• _Task to complete_:
The lines below that include "camera" are to be found and copied.
----------
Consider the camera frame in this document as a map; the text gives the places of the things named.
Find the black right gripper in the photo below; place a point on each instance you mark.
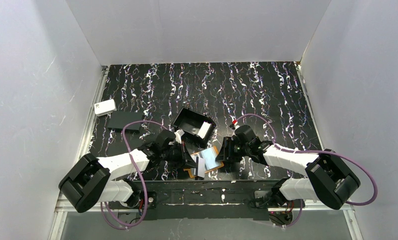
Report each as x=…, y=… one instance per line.
x=224, y=151

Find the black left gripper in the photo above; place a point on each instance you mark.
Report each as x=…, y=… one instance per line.
x=184, y=155

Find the orange leather card holder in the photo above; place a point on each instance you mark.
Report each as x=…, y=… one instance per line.
x=206, y=163

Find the white magnetic stripe card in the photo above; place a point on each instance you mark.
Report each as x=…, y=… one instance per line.
x=201, y=167

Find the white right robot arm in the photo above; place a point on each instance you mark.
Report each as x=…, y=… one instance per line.
x=326, y=177

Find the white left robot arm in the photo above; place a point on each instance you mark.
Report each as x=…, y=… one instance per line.
x=98, y=179

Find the black card box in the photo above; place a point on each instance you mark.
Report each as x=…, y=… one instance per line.
x=190, y=121

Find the black box lid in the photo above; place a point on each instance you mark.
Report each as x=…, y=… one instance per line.
x=119, y=119

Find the small white box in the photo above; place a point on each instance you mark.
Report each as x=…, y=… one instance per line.
x=104, y=107

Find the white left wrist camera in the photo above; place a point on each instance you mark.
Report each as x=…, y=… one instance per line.
x=178, y=136

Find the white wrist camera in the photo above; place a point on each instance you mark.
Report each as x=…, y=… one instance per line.
x=178, y=136
x=234, y=125

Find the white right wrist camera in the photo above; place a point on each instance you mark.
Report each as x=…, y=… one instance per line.
x=234, y=125

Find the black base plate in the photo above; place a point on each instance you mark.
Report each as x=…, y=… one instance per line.
x=213, y=199

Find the aluminium frame rail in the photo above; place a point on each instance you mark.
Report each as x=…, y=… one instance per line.
x=61, y=211
----------
• _Solved exercise_:
Consider the camera frame in this document as a map; the text gives the places of the things named.
Find the white left wrist camera in the photo above; place a point on each instance you mark.
Find the white wrist camera in the photo above; place a point on each instance you mark.
Find the white right wrist camera in the photo above; place a point on each instance you mark.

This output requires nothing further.